33. There was no mention in the appraisal
report of the appraisal procedures followed or
of the reasoning that supported
. . . [Petitioner's] analysis, opinions or
conclusions.
. . .
47. [Petitioner] was not experienced in the
subject market, nor did he understand the
nuances of the subject market.
48. [Petitioner] did not correctly employ
recognized methods and techniques necessary to
produce a credible appraisal in this case. In
addition, he failed to demonstrate effective
use of the sales comparison approach to value.
49. [Petitioner's] appraisal in this case is
not credible.
"Judicial review of the final decision of an administrative
agency in a contested case is governed by section 150B-51(b) of the
APA."
Watkins v. N.C. State Bd. of Dental Exam'rs, 358 N.C. 190,
199, 593 S.E.2d 764, 769 (2004). "Appellate review of a judgment
of the superior court entered upon review of an administrative
agency decision requires that the appellate court determine whether
the trial court utilized the appropriate scope of review and, if so,
whether the trial court did so correctly."
Dillingham v. N.C. Dep't
of Human Res., 132 N.C. App. 704, 708, 513 S.E.2d 823, 826 (1999).

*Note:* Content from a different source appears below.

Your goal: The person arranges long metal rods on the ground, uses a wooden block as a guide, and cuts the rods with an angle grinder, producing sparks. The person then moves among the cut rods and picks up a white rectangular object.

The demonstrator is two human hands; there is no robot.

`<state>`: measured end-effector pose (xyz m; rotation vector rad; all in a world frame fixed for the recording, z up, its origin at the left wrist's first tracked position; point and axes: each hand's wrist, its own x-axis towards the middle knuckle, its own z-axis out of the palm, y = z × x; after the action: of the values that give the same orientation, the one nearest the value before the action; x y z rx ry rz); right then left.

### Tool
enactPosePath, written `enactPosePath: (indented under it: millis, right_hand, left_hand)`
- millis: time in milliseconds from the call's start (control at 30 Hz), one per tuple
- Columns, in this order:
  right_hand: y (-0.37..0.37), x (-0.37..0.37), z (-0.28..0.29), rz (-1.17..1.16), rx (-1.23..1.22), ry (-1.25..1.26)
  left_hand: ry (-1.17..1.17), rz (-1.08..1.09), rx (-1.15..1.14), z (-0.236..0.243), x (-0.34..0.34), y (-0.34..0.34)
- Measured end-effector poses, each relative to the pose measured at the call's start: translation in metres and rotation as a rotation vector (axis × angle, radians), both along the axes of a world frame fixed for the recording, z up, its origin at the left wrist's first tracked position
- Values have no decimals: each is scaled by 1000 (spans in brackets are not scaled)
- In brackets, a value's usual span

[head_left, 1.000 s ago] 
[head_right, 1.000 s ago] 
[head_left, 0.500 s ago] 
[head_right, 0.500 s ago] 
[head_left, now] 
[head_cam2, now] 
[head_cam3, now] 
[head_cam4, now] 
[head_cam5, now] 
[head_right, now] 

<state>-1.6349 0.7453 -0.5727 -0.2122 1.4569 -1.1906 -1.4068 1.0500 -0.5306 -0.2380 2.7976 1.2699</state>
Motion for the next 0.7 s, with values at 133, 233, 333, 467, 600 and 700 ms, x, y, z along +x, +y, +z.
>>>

The nature of the error asserted by the party
seeking review dictates the appropriate manner
of review: if the appellant contends the
agency's decision was affected by a legal
error, G.S. § 150B-51(b)(1)(2)(3) & (4),
de
novo review is required; if the appellant
contends the agency decision was not supported
by the evidence, G.S. § 150B-51(b)(5), or was
arbitrary or capricious, G.S. § 150B-51(b)(6),
the whole record test is utilized.
Id. In the present case, Petitioner asserts the Board and the trial
court committed legal error, and we therefore apply
de novo review.
See id.
Due process of law requires notice and an opportunity to be
heard.
McDonald's Corp. v. Dwyer, 338 N.C. 445, 448, 450 S.E.2d
888, 891 (1994). N.C. Gen. Stat. § 150B-38(b) (2005) provides:
Prior to any agency action in a contested case,
the agency shall give the parties in the case
an opportunity for a hearing without undue
delay and notice not less than 15 days before
the hearing. Notice to the parties shall
include:
(1) A statement of the date, hour, place,
and nature of the hearing;
(2) A reference to the particular sections
of the statutes and rules involved; and
(3) A short and plain statement of the
facts alleged.
In the present case, Petitioner received a notice of hearing,
which stated:
In accordance with G.S. Chapter 150B, the
Administrative Procedures Act, you are hereby
notified that the . . . Board has received
information which, if true, may warrant
disciplinary action against you including the
revocation or suspension of your certification
as a residential real estate appraiser pursuant
to G.S. 93E-1-12(a)(8), (9) and (11); NCAC
57A.0501(a); and the following Rules and
Standards of the Uniform Standards of
Professional Appraisal Practice: The Ethics
Rule, Competency Rule, and Standard 1 and
Standard 2.
The notice of hearing also included a statement of the factual
allegations against Petitioner. The notice of hearing further
stated that "[a]n evidentiary hearing before the . . . Board on theforegoing allegations has been scheduled for Tuesday, December 14,
2004 at 9:00 am, or as soon thereafter as the matter may be heard,
at the Board's offices, 3900 Barrett Drive, Raleigh, North
Carolina."
Petitioner argues that several of the Board's findings of fact
in its order revoking his certification were not included in the
notice of hearing. However, the Board was not required to give
Petitioner notice of every fact it would ultimately prove. The
statute only requires a "short and plain statement of the facts
alleged." N.C.G.S. § 150B-38(b)(3). The Board clearly complied
with this requirement. Moreover, the Board gave Petitioner notice
of every statute or rule under which Petitioner was ultimately
disciplined.
Petitioner also argues that pursuant to N.C. Gen. Stat. § 150B-
42(a), the Board erred by basing its findings of fact on matters
that were not "officially noticed." N.C. Gen. Stat. § 150B-42(a)
(2005) provides:
After compliance with the provisions of G.S.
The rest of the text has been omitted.